Hello Bongo :wave: Fantastic name! Welcome to ILMC


----------



## DONNA (Jan 7, 2011)

Bongo Bongo Bongo sorry just love saying that word ,makes me smile everytime,great name!!!!!!!!!!!!Welcome


----------



## ali-s.j. (Jun 6, 2011)

Ah, welcome to you and Beautiful Bongo


----------



## Sezra (May 20, 2011)

Welcome to you and Bongo! He looks fabulous!


----------



## Turi (Jun 28, 2011)

Bongo - love the name. Welcome! 

Could you put a larger picture up - I can see the one on your pita pata but wanna see detail 

Turi x


----------



## Donnag (Jul 5, 2011)

He's sooooo cute, welcome to ILMY xx


----------



## colpa110 (Jul 5, 2011)

:welcome::welcome::welcome:Bongo - another baby to add the ILMC family!!


----------



## wellerfeller (Jul 12, 2011)

What a handsome boy!!!!! We are all wanting a brindle cockapoo, if you ever make it to one of the meets you will be swamped, the paps will be out for Bongo and Picnic!!
xx


----------



## Guest (Oct 13, 2011)

Hey, glad to see you on here. Bongo is gorgeous!

Nik
xx


----------



## Rufini (Sep 9, 2011)

Ahhh! So cute  Welcome


----------



## mariag (Jun 19, 2011)

Welcome to you & Bongo, he's so cute


----------



## curlyhut (Sep 6, 2010)

Thanks for your welcomes. My daughter picked the name Bongo and is pleased everyone likes it. Will post photos in the next couple of days.


----------



## pops (Aug 12, 2011)

Hi gorgeous puppy!!! We got our Tilly from Debra too she is now nearly 5 months old and great!! And Debra is fantastic as well.


----------



## JoJo (Mar 2, 2011)

Ahh a cockapoo family starting on here ... Pops I didn't realise you were Tilly's owner  Oh I am silly sometimes :S... Please try to add some pic of Tilly, I would love to see her  most of us use Photobucket to upload our pics from our computers then copy the IMG code over onto here.. hey I am not technical at all, but even I can do it.. well I try ha ha ha xxx


----------



## Kerry24 (Sep 20, 2011)

Welcome Bongo... another beautiful brindle 

All these puppies... it's going to be fab to watch them grow!

Kx


----------



## curlyhut (Sep 6, 2010)

pops said:


> Hi gorgeous puppy!!! We got our Tilly from Debra too she is now nearly 5 months old and great!! And Debra is fantastic as well.


Hi Pops, Oops - I am Debra.

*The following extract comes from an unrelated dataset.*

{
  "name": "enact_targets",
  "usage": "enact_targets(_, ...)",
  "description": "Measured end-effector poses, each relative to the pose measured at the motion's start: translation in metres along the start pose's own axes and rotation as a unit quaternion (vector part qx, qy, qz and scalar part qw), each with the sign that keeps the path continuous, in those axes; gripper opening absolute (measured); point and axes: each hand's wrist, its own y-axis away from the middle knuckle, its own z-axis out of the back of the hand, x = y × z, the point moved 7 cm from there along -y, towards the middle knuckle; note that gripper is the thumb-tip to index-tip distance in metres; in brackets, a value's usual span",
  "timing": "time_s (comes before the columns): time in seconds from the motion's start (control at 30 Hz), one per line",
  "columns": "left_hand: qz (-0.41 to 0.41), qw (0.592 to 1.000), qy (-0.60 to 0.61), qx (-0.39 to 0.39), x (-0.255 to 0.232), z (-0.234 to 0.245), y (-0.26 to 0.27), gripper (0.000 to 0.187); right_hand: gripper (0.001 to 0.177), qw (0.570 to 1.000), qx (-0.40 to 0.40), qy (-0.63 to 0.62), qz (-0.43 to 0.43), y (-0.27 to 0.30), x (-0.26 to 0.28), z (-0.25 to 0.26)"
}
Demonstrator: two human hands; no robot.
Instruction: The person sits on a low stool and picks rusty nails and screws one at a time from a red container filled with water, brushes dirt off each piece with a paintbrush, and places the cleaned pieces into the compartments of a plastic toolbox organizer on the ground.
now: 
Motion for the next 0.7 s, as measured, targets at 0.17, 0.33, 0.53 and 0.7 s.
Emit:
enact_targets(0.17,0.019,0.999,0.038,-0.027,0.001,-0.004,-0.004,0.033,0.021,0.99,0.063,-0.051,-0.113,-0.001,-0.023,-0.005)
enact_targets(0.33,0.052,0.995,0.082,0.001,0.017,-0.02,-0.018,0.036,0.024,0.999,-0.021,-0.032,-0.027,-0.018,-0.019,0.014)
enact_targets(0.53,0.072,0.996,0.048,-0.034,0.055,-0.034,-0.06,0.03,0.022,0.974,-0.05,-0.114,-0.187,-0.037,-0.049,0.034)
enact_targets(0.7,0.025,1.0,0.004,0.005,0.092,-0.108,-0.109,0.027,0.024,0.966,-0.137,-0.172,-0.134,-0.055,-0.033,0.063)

So glad to hear Tilly is ok after your awful experience. x


----------



## curlyhut (Sep 6, 2010)

As promised, photos of Bongo taken today at 9 weeks.


----------



## mandym (Jun 5, 2011)

He is absolutely stunning!!!! loving the first pic lol.He actually looks quite sabley now i cant wait to see how his coat developes ooooooh i just love him!!! xxx


----------



## lady amanda (Nov 26, 2010)

Oh is he ever a stunner!!!!!!! that first pic needs to be framed it is just gorgeous!


----------



## Cockapoodledoo (Feb 8, 2011)

Gosh he really is stunning. You will have to feed us regularly with photos so we can see his coat develop. It'll be great comparing Bongo with Picnic too. 

Karen x


----------



## Rufini (Sep 9, 2011)

Awww! Such a cutie  We need more photos!!


----------



## pops (Aug 12, 2011)

So funny that it's you Debra!! I will try and work out how to put pictures on here.


----------



## JoJo (Mar 2, 2011)

Lovely Bongo pics .. oh no I better get some more up fo Picnic xxx


----------



## Jukee Doodles (Apr 5, 2011)

Gorgeous boy.....with a mad name  Welcome


----------



## Becky (Oct 3, 2011)

Yey!!! Hello Bongo!!!!!!


----------



## SuziG (Oct 8, 2011)

Love the pics of Bongo xx


----------



## JoJo (Mar 2, 2011)

Needing a Bongo update .... how is he doing? 

Picnic sends him puppy hugs, and a tug on his ear...


----------



## JoJo (Mar 2, 2011)

Bongo is a brindle boy .. Ruby, Picnic & Eden's bro


----------



## Laura(L)Izzie (Sep 9, 2011)

Bongo is gorgeous  Looks just like little picnic, beautiful pups 
How is he getting on lately? x


----------